Kingsman: The Golden Circle (15)
Running time 2hr 21mins
OF late, Londoner Matthew Vaughn appears to have robbed Guy Ritchie of his directorial mojo in keeping the flame of an unmistakably British laddishness alive amid the bright lights of Hollywood. While the ultraviolent cheek of Kick-Ass most certainly set it apart from the rest of the bland superhero field (that is, until Deadpool got a word in edgeways), its indomitable charisma has since ensured it a cult following on streaming platforms. Kingsman: The Secret Service, while never
reaching its predecessor’s heights, also had a nice conceit underpinning it, taking the hackneyed tropes that have haunted ‘serious’ spy cinema for the past few decades (gals, gadgets and gizmos, anyone?) and piling them into a project that was half-spoof, half-comic-book saga and all-round shameless popcorn fodder. Though crass and top-heavy, the film was at its best when toying with that cavalier premise – for a moment, audiences found themselves back in the golden age of Bond and Solo, a cinematic cheese dream packed with dangerous skydiving and comically nefarious villains.
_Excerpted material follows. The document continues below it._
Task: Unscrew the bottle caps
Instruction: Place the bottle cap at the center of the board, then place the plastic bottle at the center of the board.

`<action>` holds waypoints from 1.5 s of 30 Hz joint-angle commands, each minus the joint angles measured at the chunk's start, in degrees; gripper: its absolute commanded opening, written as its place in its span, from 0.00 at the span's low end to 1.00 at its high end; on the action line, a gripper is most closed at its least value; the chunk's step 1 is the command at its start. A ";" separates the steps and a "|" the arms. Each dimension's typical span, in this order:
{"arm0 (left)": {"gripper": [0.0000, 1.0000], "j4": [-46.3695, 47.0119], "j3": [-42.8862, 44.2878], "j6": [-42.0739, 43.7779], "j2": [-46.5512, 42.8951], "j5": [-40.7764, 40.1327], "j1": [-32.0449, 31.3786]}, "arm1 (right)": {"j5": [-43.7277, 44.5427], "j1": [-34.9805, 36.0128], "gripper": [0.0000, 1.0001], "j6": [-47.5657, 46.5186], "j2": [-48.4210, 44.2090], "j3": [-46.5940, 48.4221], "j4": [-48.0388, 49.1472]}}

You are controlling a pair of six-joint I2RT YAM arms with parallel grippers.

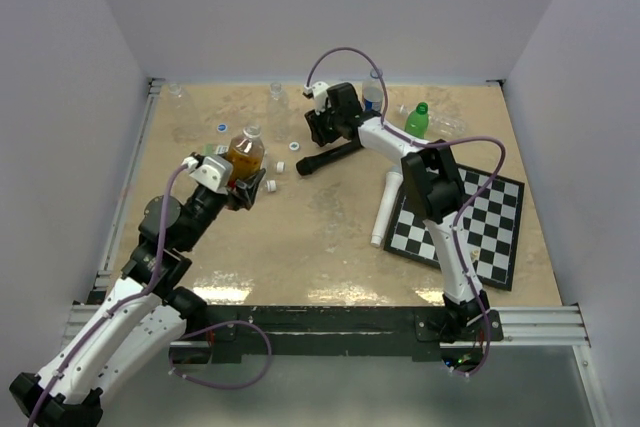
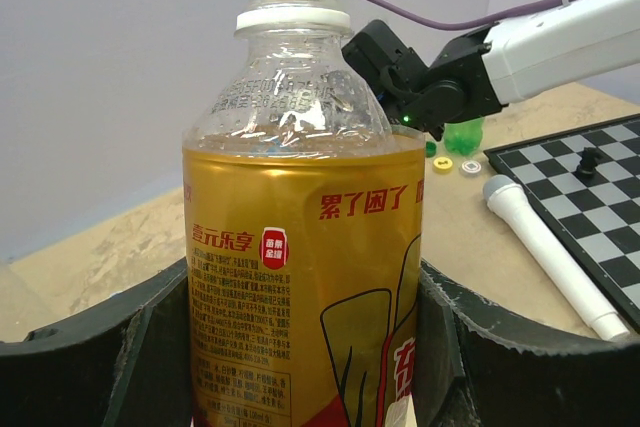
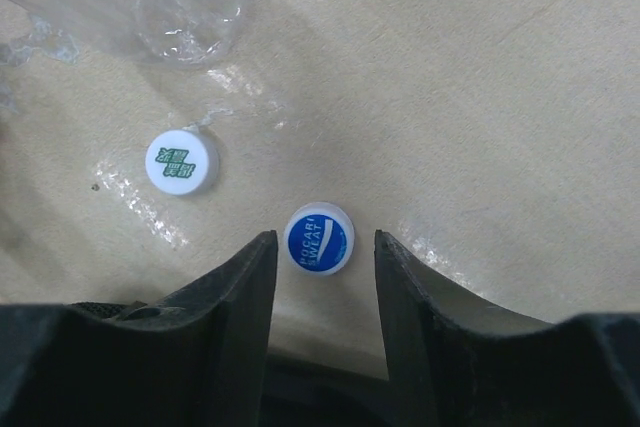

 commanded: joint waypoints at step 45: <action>0.00 35.37 -6.29 -21.88 14.04 10.80 -6.78 | -58.36 1.61 0.93 0.46 -55.86 -56.61 30.74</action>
Firstly, if the action itself was the Martini-on-your-rocks (or should that be tea-for-your-cup?), this sequel, arriving three years later, is very unlikely to disappoint. Blockbuster sequels tend to fall short in either forgetting the charm of their forerunners or by doing as little as possible to expand the brand’s horizons – the marketing monkeys are, in other words, selling you a repackaged version of the same product. Remarkably, Kingsman: The Golden Circle does BOTH, but this critic is loath to predict a box office catastrophe, or even that it will do much at all to alienate fans of the first film. There’s double the gadgets, triple the carnage and a festering vein of casual sexism that is, if anything, even more pronounced than in Part Un; but this all feels a lot more like a cheap, one-trick spectacle than it once did, either because other, better films have taken Vaughn’s aesthetic in more interesting directions, or – more likely – because the men’s mag puerility of The Secret Service wasn’t begging for a franchise treatment in the first place. Or, perhaps, both.
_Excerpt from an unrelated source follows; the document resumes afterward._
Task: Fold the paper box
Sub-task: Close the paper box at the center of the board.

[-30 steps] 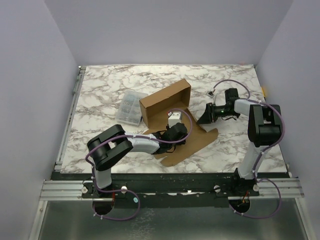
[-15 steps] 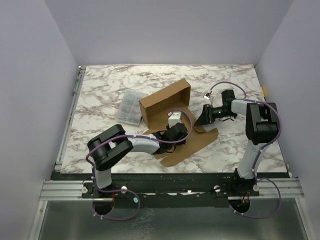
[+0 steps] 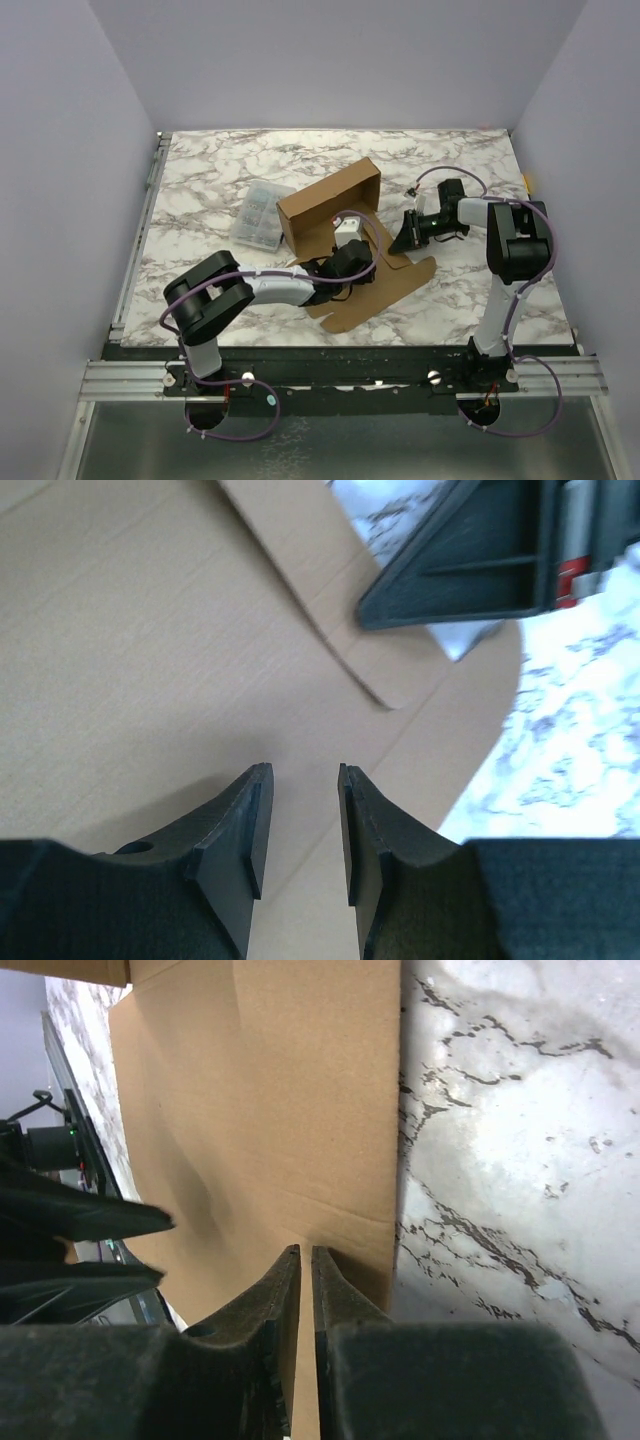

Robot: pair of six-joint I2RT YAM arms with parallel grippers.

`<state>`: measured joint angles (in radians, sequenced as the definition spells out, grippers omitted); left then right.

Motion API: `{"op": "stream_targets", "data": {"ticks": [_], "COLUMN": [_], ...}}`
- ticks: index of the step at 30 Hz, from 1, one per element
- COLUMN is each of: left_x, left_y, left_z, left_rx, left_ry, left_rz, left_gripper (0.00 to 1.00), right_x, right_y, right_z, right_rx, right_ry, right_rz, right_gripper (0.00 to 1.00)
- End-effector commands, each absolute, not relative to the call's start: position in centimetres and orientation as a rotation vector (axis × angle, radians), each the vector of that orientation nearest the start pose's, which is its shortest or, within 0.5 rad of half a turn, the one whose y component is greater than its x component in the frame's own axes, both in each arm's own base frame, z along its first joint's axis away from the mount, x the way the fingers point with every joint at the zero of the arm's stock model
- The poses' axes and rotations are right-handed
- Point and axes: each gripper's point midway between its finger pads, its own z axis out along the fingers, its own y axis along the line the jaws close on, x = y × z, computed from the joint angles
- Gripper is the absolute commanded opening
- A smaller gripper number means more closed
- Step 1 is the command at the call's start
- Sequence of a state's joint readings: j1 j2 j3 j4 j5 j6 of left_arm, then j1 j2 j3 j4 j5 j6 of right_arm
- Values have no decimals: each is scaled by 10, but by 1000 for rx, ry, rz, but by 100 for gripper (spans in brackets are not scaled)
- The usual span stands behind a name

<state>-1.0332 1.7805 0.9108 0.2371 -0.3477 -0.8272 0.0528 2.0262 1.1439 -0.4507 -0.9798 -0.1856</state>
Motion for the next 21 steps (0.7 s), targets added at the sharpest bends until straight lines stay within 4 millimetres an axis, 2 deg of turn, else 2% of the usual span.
{"op": "stream_targets", "data": {"ticks": [1,5,8,16,21], "left_x": [280,295,309,341,357], "left_y": [-399,-402,-408,-425,-410], "left_z": [118,129,121,92,59], "left_rx": [-33,-48,-19,60,58], "left_ry": [2099,2028,2002,1986,2016], "left_rz": [-806,-782,-713,-534,-346], "left_gripper": [39,38,32,14,8], "right_x": [314,316,316,316,316], "right_y": [138,139,140,140,140], "right_z": [-47,-46,-46,-46,-45], "right_rx": [-461,-461,-460,-463,-464], "right_ry": [2752,2747,2746,2745,2743], "right_rz": [1071,1083,1089,1095,1094], "right_gripper": [13,11,10,10,10]}}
What’s new in the world of secret agent Eggsy (Taron Egerton, still giving it his all where everyone else has lost faith in this drivel)? An international drug dealer (Julianne Moore) has hatched a bonkers plan to blackmail the world and line her pockets, and it’s up to the old crew to derail her schemes. So far, so samey – but, to confuse matters further, the sequel’s innovative stabs are actually its weak points. The Kingsmen, outclassed from the get-go, are forced to enlist the aid of the ‘Statesmen’, their Yankee cousins. This allows the mobilisation of star power (Halle Berry, Channing Tatum and Jeff Bridges feature prominently as agents), but all, without exception, look terribly bored. Even Elton John, who surfaces in a bizarre cameo, doesn’t seem to be in on the joke – while the idea of the legendary singer-songwriter taken hostage by an Americana-obsessed narcotics honcho is blackly funny on paper, the actual gag sets the tone for the rest of the movie in its sloppy, dissonant execution.
Anyway, the claret flows freely, the signature ‘wit’ is legion and the sex more gratuitous than ever, Vaughn keen to demonstrate once again the icky gender politics he’s somehow allowed to pass off as a ‘self-ironic’ niche (including some profoundly rotten shenanigans with Poppy Delevingne). But The Golden Circle is no national treasure, very loud, very crude, quite bland and far too muddled for its own good.